Immanuel Wallerstein
Casi todos los políticos, periodistas y analistas políticos describen las relaciones entre China y Estados Unidos como una competencia hostil, especialmente en Asia oriental. Yo no estoy de acuerdo. Pienso que entre lo central de la agenda política de ambos países está alcanzar un acuerdo de largo plazo. El hueso duro de roer que los contiene es quién de los potenciales socios es el perro que manda.
Cuando Donald Trump afirma que quiere hacer que Estados Unidos sea grandioso de nuevo, para nada se halla fuera del consenso general en Estados Unidos. Usando palabras diferentes y propuestas políticas diferentes, esta fútil ambición es compartida por Hillary Clinton, Barack Obama y aun Bernie Sanders, y por supuesto por los republicanos. Es compartida también por los ciudadanos más ordinarios. ¿Quién se anima a decir que Estados Unidos debería conformarse con ser el número dos?
Cuando en 1945 Estados Unidos derrotó definitivamente a su gran rival, Alemania, se dispuso a asumir el papel de potencia hegemónica en el sistema-mundo. El único obstáculo era el poderío militar de la Unión Soviética. El modo en que Estados Unidos abordó el asunto de este obstáculo fue ofrecer a la Unión Soviética el estatus de socio menor en el sistema-mundo. Nos referimos a este arreglo tácito como los Acuerdos de Yalta. Ambos lados negaron que hubiera arreglo alguno, y ambos lados lo implementaron a fondo.

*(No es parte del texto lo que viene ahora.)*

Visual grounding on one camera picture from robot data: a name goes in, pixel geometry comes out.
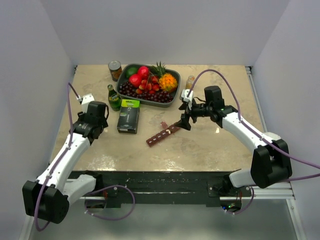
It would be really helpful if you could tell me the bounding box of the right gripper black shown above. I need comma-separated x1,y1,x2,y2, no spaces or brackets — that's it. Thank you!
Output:
174,98,213,131

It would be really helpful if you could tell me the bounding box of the red weekly pill organizer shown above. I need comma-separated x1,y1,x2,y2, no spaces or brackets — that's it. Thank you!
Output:
145,121,180,148

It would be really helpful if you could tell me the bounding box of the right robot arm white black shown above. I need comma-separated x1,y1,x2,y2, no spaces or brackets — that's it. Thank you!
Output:
175,85,292,197

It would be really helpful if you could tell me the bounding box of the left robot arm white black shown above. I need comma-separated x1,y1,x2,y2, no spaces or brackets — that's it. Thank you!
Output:
22,100,109,224

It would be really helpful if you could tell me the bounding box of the clear glass jar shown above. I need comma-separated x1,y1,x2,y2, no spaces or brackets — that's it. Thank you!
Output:
185,75,195,90

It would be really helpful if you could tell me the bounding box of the pineapple top green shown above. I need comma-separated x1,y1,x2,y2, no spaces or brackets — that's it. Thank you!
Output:
150,61,166,79

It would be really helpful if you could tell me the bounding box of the razor box black green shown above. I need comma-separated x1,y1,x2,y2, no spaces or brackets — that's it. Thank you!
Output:
117,99,140,134

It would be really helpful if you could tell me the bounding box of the red apple upper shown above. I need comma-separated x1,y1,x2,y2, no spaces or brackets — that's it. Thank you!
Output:
137,66,150,80

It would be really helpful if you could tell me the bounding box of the red apple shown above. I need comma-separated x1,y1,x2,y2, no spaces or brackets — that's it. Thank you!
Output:
137,66,150,80
128,73,142,88

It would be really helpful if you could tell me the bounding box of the red apple lower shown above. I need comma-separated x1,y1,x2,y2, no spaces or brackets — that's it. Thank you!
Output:
128,73,142,88

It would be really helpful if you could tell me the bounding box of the purple grape bunch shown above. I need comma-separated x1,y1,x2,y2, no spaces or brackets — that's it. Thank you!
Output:
118,81,174,103

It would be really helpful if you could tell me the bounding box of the green lime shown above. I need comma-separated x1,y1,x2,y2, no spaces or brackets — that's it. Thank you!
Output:
125,67,138,79

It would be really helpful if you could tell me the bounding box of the green glass bottle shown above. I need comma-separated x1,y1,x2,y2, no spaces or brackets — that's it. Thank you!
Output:
107,84,122,111

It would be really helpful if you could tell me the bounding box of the grey fruit tray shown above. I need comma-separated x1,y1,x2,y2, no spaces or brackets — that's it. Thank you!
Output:
116,63,181,108

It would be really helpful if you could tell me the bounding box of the tin can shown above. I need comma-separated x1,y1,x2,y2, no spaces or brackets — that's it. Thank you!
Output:
108,60,122,82

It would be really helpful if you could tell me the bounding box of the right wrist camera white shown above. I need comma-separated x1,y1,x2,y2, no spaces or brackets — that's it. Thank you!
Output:
179,89,194,110

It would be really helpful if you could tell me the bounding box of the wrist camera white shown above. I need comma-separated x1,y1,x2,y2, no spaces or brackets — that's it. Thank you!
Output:
179,89,194,110
76,93,95,105

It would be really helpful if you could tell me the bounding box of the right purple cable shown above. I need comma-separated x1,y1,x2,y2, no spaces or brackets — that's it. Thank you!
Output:
187,68,320,216

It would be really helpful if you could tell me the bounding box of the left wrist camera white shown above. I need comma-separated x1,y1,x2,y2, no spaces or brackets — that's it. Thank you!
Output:
76,93,95,105

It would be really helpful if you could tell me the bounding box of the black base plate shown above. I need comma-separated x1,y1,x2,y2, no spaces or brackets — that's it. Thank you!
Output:
43,170,278,209

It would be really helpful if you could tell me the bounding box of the aluminium rail frame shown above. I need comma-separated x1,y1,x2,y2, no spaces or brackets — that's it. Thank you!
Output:
79,65,297,201

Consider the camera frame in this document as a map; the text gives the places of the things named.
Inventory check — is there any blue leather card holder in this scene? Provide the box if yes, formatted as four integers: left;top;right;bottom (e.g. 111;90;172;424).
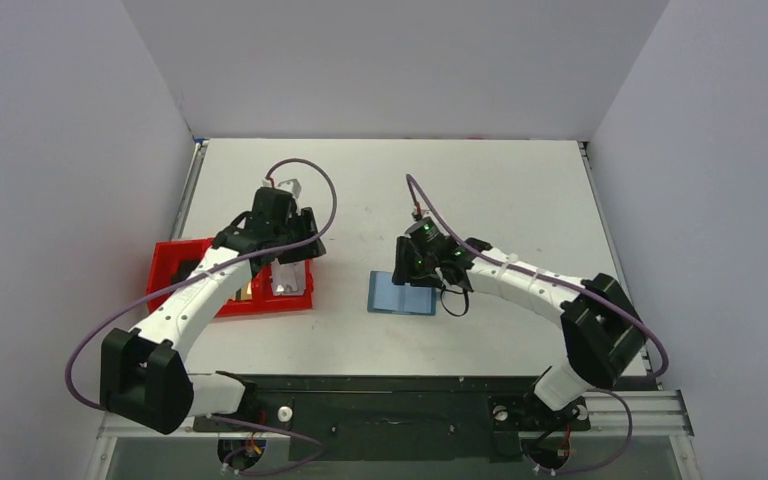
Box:
367;271;437;316

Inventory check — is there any white VIP card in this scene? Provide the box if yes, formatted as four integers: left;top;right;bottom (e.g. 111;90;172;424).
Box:
270;261;307;297

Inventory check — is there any gold black card in tray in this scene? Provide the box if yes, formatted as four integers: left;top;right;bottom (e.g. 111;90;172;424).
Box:
233;283;252;302

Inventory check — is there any red plastic compartment tray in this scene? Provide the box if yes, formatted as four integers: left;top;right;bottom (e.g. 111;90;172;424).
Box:
147;237;314;318

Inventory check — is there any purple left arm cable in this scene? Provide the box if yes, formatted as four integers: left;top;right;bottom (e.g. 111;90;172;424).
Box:
405;173;670;380

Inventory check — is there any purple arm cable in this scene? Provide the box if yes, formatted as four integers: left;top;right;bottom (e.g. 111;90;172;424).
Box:
65;157;339;412
405;173;670;380

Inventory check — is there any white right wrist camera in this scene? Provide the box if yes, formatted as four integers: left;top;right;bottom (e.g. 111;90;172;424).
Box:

Estados Unidos sueña con implementar un arreglo semejante al de Yalta, con China. China se burla de esta idea. Considera que los días de hegemonía estadunidense ya pasaron, creyendo que Estados Unidos ya no cuenta con la fuerza económica para apuntalar ese estatus. También considera que la desunión interna de Estados Unidos lo hace impotente en la arena política. Por el contrario, China busca imponer un arreglo tipo Yalta donde Estados Unidos sea el socio menor. La analogía más cercana sería la relación posterior a 1945 entre Gran Bretaña y Estados Unidos.
China considera que lenta, pero seguramente, su fuerza económica crecerá imparable en las décadas venideras. Considera que puede lastimar el bienestar económico estadunidense mucho más de lo que Estados Unidos puede dañar a China. Además, piensa que atraerá a otros asiáticos que resienten haber vivido, por lo menos los últimos dos siglos, en un mundo dominado política y culturalmente por los europeos.
Es seguro que el análisis de China tiene dos puntos débiles. Tal vez China sobrestima el grado en que puede continuar dominando, a nivel mundial, la superioridad productiva. Y le asalta el temor de que el país pudiera desgarrarse, como ha ocurrido con frecuencia en la historia china. Un arreglo con Estados Unidos podría minimizar el impacto de estos riesgos para China.
Y en cuanto a Estados Unidos, un día la realidad tocará fondo y el papel de socio menor podría ser mejor que quedarse sin arreglo alguno. A este respecto, Trump puede acelerar el proceso. Él ladrará, amenazará e insultará, pero no hará de Estados Unidos un país hegemónico de nuevo. En este sentido, el régimen de Trump desengañará a más estadunidenses que cualquier versión sobria de la misma ambición, como aquella representada por la presidencia de Obama.
En cualquier caso, la danza oculta entre China y Estados Unidos –la no declarada búsqueda de una sociedad– permanecerá siendo la actividad geopolítica en el sistema-mundo de las décadas venideras. Todos los ojos deberían estar puesto en esto. De un modo o de otro, China y Estados Unidos terminarán siendo socios.